Below is a listing. Return the lines from the one that contains "The sentences that" to the one that contains "Picture size 516", both ends included, verbatim and with no pictures.
*** Opening MATERIAL SHOWN ***
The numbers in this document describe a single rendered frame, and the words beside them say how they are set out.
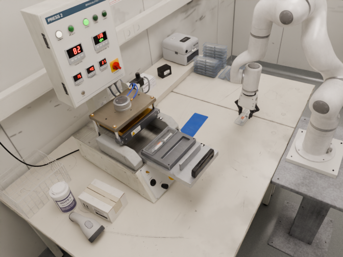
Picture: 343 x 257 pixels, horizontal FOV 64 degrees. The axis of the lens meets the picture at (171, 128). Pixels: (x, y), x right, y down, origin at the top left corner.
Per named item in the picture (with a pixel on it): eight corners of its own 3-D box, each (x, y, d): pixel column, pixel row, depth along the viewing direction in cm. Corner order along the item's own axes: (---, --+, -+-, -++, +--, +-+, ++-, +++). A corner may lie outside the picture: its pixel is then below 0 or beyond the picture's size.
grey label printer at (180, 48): (162, 59, 228) (160, 40, 216) (177, 49, 238) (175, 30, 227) (186, 67, 215) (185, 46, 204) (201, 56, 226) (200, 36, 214)
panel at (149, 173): (156, 200, 132) (138, 170, 124) (192, 160, 148) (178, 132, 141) (159, 201, 130) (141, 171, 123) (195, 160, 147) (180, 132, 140)
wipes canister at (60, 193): (55, 209, 133) (43, 190, 123) (69, 196, 139) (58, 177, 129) (67, 217, 129) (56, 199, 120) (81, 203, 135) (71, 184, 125)
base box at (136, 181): (82, 157, 158) (72, 135, 146) (128, 121, 179) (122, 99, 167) (153, 204, 131) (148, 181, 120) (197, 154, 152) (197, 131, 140)
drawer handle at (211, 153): (191, 176, 114) (190, 170, 111) (210, 153, 122) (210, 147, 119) (195, 178, 113) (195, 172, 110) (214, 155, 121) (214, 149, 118)
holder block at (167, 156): (141, 154, 125) (140, 150, 124) (168, 129, 136) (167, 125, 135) (169, 170, 117) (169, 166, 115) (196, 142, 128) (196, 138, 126)
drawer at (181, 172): (138, 160, 128) (135, 148, 123) (167, 132, 140) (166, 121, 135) (190, 189, 113) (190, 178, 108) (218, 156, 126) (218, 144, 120)
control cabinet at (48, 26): (73, 134, 146) (18, 9, 104) (118, 102, 164) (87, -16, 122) (93, 146, 138) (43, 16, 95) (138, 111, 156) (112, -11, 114)
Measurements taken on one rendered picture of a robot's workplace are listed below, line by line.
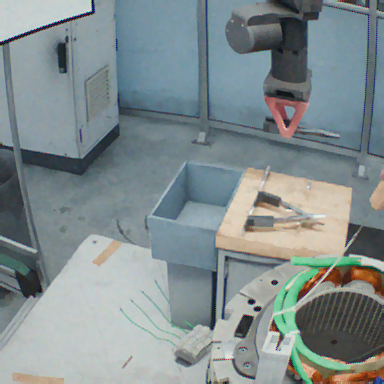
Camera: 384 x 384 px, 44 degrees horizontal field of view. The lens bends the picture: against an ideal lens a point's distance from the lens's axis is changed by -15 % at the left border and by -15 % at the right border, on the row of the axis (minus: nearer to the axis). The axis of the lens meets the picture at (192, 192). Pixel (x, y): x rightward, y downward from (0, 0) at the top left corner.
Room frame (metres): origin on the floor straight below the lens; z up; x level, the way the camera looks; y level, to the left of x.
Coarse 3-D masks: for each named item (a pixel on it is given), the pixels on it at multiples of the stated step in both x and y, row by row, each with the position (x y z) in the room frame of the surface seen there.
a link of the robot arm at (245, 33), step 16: (272, 0) 0.71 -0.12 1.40; (304, 0) 0.65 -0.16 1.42; (320, 0) 0.66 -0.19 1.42; (240, 16) 0.65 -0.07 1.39; (256, 16) 0.64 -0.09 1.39; (272, 16) 0.66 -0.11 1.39; (288, 16) 0.66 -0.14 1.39; (304, 16) 0.66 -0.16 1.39; (240, 32) 0.65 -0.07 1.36; (256, 32) 0.64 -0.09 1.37; (272, 32) 0.65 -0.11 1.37; (240, 48) 0.65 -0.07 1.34; (256, 48) 0.64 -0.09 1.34; (272, 48) 0.66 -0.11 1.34
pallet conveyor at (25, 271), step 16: (0, 240) 0.92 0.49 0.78; (0, 256) 0.89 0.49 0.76; (32, 256) 0.88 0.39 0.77; (0, 272) 0.86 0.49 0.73; (16, 272) 0.84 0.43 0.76; (32, 272) 0.85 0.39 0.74; (16, 288) 0.84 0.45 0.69; (32, 288) 0.82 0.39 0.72; (32, 304) 0.79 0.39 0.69; (16, 320) 0.73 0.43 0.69; (0, 336) 0.66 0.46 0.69
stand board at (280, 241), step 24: (240, 192) 0.71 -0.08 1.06; (288, 192) 0.71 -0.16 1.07; (312, 192) 0.71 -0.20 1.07; (336, 192) 0.71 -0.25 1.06; (240, 216) 0.65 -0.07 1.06; (336, 216) 0.64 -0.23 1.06; (216, 240) 0.61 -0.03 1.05; (240, 240) 0.59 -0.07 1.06; (264, 240) 0.59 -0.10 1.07; (288, 240) 0.59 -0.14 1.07; (312, 240) 0.58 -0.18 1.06; (336, 240) 0.58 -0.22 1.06
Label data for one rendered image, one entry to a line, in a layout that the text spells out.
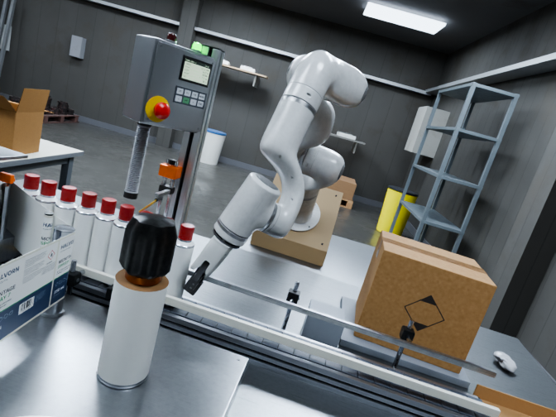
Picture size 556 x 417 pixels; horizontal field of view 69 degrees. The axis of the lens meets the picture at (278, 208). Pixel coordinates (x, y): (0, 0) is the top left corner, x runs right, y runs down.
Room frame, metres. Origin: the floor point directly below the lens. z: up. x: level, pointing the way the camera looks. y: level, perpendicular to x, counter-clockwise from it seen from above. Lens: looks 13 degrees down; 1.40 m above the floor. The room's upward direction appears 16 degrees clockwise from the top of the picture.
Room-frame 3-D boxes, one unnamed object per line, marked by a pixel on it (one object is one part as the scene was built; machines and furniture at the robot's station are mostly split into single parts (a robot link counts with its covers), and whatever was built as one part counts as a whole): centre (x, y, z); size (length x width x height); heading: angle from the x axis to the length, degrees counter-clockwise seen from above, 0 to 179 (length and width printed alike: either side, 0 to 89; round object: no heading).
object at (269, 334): (0.85, -0.05, 0.91); 1.07 x 0.01 x 0.02; 84
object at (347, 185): (8.01, -0.71, 0.24); 1.32 x 0.91 x 0.48; 88
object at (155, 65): (1.01, 0.33, 1.38); 0.17 x 0.10 x 0.19; 139
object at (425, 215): (4.94, -1.80, 1.09); 1.18 x 0.48 x 2.18; 178
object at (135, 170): (1.03, 0.39, 1.18); 0.04 x 0.04 x 0.21
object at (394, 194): (6.46, -1.84, 0.37); 0.49 x 0.47 x 0.74; 88
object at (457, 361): (0.92, -0.06, 0.96); 1.07 x 0.01 x 0.01; 84
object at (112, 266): (0.93, 0.35, 0.98); 0.05 x 0.05 x 0.20
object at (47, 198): (0.94, 0.56, 0.98); 0.05 x 0.05 x 0.20
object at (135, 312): (0.63, 0.19, 1.03); 0.09 x 0.09 x 0.30
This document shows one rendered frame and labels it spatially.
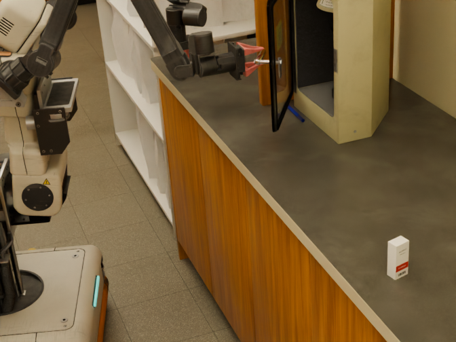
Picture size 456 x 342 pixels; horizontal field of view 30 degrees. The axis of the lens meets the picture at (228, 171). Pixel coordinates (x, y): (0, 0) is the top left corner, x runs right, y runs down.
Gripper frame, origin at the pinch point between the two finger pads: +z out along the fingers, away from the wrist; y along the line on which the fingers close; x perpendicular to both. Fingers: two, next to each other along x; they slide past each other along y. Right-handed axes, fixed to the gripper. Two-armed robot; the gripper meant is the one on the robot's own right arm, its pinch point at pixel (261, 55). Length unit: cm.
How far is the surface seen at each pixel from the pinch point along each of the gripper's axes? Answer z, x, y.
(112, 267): -39, 90, -120
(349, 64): 20.2, -17.0, -1.1
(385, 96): 38.8, -5.9, -18.9
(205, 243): -10, 40, -87
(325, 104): 18.6, -4.5, -18.1
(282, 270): -10, -34, -52
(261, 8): 8.9, 20.0, 7.4
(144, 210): -13, 131, -120
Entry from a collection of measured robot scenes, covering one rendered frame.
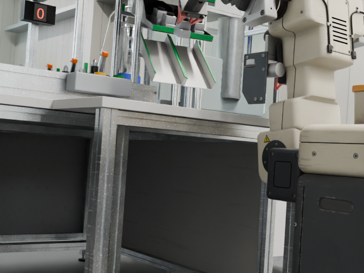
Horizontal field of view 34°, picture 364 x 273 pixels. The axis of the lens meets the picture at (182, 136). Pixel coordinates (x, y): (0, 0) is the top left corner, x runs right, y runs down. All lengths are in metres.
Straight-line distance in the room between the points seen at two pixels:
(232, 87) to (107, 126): 1.80
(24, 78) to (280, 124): 0.81
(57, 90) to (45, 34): 8.25
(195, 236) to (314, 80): 1.32
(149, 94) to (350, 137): 0.95
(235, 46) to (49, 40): 6.86
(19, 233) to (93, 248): 2.12
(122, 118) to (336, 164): 0.62
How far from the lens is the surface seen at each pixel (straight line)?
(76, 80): 1.95
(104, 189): 1.67
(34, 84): 1.96
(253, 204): 2.58
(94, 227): 1.67
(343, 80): 5.27
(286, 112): 1.77
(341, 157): 1.43
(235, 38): 3.43
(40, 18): 2.30
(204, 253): 2.85
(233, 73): 3.39
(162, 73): 2.34
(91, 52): 8.18
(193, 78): 2.43
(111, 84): 2.00
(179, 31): 2.23
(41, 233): 3.83
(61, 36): 9.67
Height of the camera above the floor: 0.71
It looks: 2 degrees up
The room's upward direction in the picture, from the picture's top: 4 degrees clockwise
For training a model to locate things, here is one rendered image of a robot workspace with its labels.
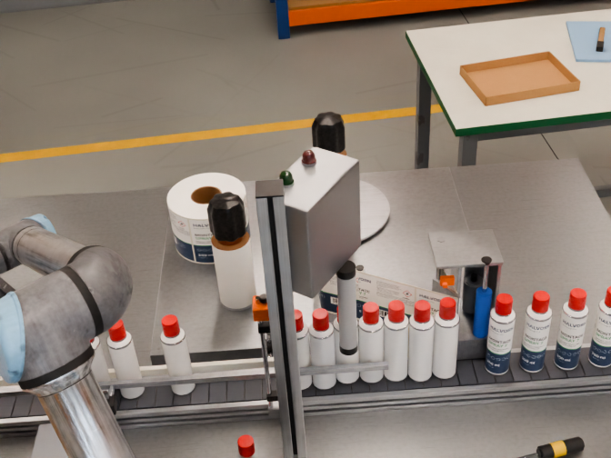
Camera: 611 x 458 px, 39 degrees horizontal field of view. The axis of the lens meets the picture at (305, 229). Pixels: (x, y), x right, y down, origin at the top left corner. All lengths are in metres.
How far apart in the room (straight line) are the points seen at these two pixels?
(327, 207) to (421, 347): 0.50
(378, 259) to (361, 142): 2.13
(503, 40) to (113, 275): 2.37
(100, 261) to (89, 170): 3.00
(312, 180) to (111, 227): 1.15
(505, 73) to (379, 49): 2.04
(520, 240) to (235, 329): 0.81
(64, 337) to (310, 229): 0.42
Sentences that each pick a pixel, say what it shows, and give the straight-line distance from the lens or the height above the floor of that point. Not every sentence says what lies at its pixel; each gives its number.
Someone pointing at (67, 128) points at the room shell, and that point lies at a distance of 4.70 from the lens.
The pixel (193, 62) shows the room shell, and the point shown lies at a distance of 5.15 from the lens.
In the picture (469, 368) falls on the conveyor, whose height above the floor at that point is 0.88.
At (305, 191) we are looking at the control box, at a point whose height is 1.47.
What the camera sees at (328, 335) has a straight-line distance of 1.76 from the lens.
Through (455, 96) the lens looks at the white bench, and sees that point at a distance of 3.03.
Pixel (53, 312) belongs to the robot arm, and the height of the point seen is 1.47.
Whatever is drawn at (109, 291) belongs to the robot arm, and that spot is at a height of 1.45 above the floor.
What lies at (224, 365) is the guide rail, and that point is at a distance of 1.91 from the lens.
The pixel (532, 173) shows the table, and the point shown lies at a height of 0.83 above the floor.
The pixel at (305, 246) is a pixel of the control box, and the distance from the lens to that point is 1.40.
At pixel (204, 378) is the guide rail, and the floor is 0.96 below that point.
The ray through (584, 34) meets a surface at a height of 0.81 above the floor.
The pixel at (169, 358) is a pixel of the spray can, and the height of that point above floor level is 1.00.
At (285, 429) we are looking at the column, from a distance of 1.75.
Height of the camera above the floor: 2.29
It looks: 38 degrees down
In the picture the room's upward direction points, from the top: 4 degrees counter-clockwise
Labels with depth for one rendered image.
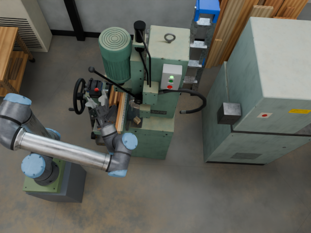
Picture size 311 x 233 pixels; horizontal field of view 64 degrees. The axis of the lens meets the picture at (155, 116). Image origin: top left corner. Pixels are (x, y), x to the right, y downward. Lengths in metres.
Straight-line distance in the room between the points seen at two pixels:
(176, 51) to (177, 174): 1.56
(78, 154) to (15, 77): 1.98
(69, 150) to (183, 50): 0.76
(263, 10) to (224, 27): 0.39
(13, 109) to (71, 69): 1.96
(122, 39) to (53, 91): 1.85
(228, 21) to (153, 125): 1.42
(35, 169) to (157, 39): 1.13
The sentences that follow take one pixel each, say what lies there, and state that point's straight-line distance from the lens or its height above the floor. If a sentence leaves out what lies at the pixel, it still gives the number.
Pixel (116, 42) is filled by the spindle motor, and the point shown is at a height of 1.50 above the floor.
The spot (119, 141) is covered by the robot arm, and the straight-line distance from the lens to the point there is 1.32.
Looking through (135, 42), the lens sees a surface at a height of 1.52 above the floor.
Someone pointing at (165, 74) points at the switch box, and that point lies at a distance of 1.30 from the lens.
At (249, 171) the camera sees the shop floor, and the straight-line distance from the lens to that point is 2.82.
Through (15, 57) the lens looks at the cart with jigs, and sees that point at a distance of 3.31.
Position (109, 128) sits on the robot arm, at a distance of 1.40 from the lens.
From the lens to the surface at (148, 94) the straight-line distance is 1.44.
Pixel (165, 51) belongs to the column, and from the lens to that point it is 1.32.
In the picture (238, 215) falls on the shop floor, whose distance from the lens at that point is 2.70.
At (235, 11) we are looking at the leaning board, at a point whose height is 0.82.
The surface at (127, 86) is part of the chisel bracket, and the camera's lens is 1.72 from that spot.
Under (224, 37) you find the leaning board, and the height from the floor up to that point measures 0.49.
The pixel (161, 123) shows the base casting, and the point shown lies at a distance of 1.89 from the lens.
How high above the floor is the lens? 2.53
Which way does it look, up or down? 65 degrees down
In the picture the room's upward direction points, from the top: 7 degrees clockwise
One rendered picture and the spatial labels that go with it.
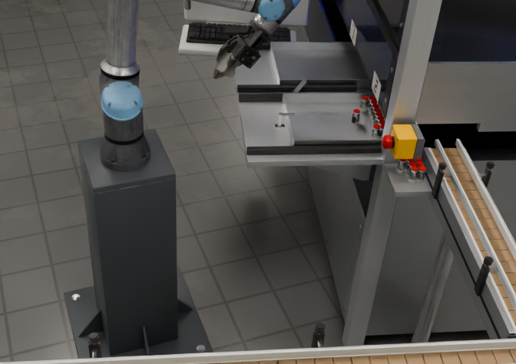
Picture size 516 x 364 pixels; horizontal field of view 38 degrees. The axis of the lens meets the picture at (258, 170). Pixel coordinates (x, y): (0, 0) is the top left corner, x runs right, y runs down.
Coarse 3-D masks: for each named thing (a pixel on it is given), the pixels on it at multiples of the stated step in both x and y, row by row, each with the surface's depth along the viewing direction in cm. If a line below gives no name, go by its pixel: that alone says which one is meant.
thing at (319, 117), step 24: (288, 96) 237; (312, 96) 238; (336, 96) 239; (360, 96) 240; (288, 120) 227; (312, 120) 232; (336, 120) 232; (360, 120) 233; (312, 144) 218; (336, 144) 219; (360, 144) 220
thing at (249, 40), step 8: (256, 32) 220; (264, 32) 222; (232, 40) 225; (240, 40) 221; (248, 40) 222; (256, 40) 219; (264, 40) 221; (232, 48) 224; (240, 48) 221; (248, 48) 220; (256, 48) 220; (240, 56) 220; (248, 56) 221; (256, 56) 222; (248, 64) 222
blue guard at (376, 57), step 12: (348, 0) 256; (360, 0) 240; (348, 12) 257; (360, 12) 240; (348, 24) 257; (360, 24) 241; (372, 24) 226; (360, 36) 241; (372, 36) 226; (384, 36) 215; (360, 48) 241; (372, 48) 227; (384, 48) 215; (372, 60) 227; (384, 60) 215; (372, 72) 227; (384, 72) 215; (384, 84) 215
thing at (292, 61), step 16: (272, 48) 259; (288, 48) 265; (304, 48) 266; (320, 48) 267; (336, 48) 267; (352, 48) 268; (288, 64) 258; (304, 64) 259; (320, 64) 259; (336, 64) 260; (352, 64) 261; (288, 80) 243; (320, 80) 245; (336, 80) 245; (352, 80) 246; (368, 80) 247
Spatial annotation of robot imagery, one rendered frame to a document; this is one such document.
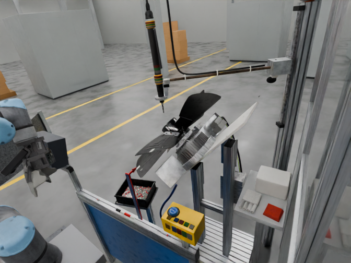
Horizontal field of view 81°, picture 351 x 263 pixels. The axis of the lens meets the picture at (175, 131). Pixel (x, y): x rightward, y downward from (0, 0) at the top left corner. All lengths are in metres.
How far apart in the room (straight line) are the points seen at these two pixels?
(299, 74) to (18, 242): 1.35
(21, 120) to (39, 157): 0.15
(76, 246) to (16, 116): 0.56
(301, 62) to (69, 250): 1.34
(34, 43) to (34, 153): 6.16
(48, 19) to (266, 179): 6.76
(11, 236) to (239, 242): 1.64
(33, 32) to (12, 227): 6.36
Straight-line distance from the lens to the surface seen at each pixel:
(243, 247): 2.04
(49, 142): 1.41
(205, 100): 1.12
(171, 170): 1.25
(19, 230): 0.90
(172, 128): 1.23
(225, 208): 1.52
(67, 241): 1.08
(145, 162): 1.32
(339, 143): 0.44
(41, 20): 7.12
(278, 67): 1.18
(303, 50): 1.22
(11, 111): 0.91
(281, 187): 1.27
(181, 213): 0.95
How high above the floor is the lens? 1.81
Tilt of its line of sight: 29 degrees down
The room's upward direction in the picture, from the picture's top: 7 degrees counter-clockwise
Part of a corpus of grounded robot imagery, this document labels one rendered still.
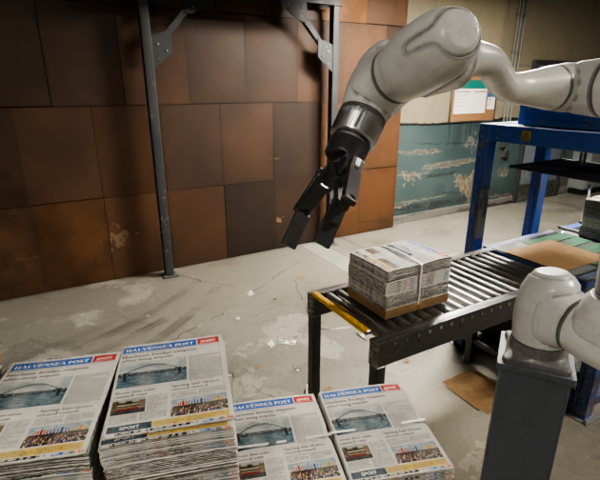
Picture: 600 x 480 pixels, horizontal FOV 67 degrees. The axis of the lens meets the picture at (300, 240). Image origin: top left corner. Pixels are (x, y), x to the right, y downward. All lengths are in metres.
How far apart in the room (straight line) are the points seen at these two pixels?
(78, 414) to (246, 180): 3.87
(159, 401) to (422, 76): 0.90
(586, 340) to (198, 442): 0.97
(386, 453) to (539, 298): 0.60
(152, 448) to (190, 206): 3.73
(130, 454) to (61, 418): 0.19
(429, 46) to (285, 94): 4.25
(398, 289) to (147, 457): 1.27
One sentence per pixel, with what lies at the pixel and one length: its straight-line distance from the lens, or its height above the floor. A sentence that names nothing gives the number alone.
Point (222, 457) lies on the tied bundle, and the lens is 1.14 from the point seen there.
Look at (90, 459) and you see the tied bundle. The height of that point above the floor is 1.02.
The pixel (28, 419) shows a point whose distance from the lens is 1.24.
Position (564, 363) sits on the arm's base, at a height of 1.02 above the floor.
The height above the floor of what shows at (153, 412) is 1.07.
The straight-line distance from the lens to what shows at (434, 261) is 2.12.
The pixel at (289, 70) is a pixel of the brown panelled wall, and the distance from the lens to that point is 4.96.
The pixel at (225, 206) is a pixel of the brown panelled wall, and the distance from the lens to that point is 4.80.
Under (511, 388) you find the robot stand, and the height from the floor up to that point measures 0.92.
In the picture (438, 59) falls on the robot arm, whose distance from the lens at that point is 0.73.
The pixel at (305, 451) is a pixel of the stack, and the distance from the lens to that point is 1.36.
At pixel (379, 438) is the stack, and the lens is 1.42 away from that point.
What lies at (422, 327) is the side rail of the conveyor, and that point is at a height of 0.80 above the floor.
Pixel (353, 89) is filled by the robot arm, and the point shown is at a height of 1.77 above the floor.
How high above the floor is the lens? 1.77
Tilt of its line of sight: 19 degrees down
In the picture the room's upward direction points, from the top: straight up
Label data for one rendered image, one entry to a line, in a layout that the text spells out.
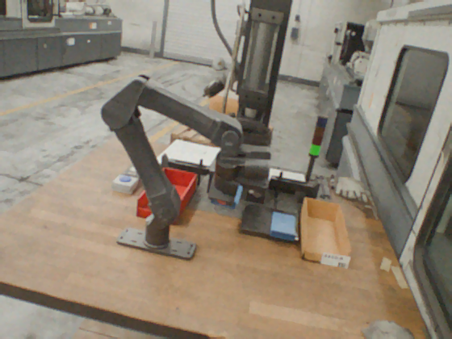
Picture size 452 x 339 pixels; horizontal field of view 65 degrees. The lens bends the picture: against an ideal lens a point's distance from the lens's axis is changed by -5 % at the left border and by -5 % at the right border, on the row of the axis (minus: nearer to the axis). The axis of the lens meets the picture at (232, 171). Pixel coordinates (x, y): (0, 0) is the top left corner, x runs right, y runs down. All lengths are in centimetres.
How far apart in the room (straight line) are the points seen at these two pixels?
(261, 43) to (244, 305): 73
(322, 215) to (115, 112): 75
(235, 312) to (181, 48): 1031
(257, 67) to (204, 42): 958
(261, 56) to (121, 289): 75
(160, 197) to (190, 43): 1002
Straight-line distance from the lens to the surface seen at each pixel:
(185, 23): 1088
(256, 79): 116
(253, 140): 119
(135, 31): 1150
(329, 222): 127
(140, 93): 80
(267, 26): 115
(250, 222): 112
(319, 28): 1037
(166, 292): 87
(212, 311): 84
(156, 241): 96
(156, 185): 89
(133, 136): 85
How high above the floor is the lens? 148
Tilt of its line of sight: 23 degrees down
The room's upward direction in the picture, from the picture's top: 9 degrees clockwise
*** Closing MATERIAL SHOWN ***
TASK RESPONSE:
The sentences that follow take one pixel each, say what lies there, and state that point's straight-line distance from the lens or its height above the floor. If a sentence leaves out what lies at the pixel, it still gives the number.
Pixel (116, 42) is filled by the spindle motor, and the point shown is at a height of 1.50 above the floor.
The spot (119, 141) is covered by the robot arm, and the straight-line distance from the lens to the point there is 1.32.
Looking through (135, 42), the lens sees a surface at a height of 1.52 above the floor.
Someone pointing at (165, 74) points at the switch box, and that point lies at a distance of 1.30 from the lens.
At (249, 171) the camera sees the shop floor, and the straight-line distance from the lens to that point is 2.82.
Through (15, 57) the lens looks at the cart with jigs, and sees that point at a distance of 3.31.
Position (109, 128) sits on the robot arm, at a distance of 1.40 from the lens.
From the lens to the surface at (148, 94) the straight-line distance is 1.44.
Pixel (165, 51) belongs to the column, and from the lens to that point it is 1.32.
In the picture (238, 215) falls on the shop floor, whose distance from the lens at that point is 2.70.
At (235, 11) we are looking at the leaning board, at a point whose height is 0.82.
The surface at (127, 86) is part of the chisel bracket, and the camera's lens is 1.72 from that spot.
Under (224, 37) you find the leaning board, and the height from the floor up to that point measures 0.49.
The pixel (161, 123) shows the base casting, and the point shown lies at a distance of 1.89 from the lens.
How high above the floor is the lens? 2.53
Which way does it look, up or down? 65 degrees down
In the picture the room's upward direction points, from the top: 7 degrees clockwise
One rendered picture and the spatial labels that go with it.
Picture size 516 x 364 pixels; horizontal field of view 38 degrees. The axis of the lens meets the picture at (258, 170). Pixel coordinates (x, y): (0, 0) is the top left corner, x runs right, y runs down.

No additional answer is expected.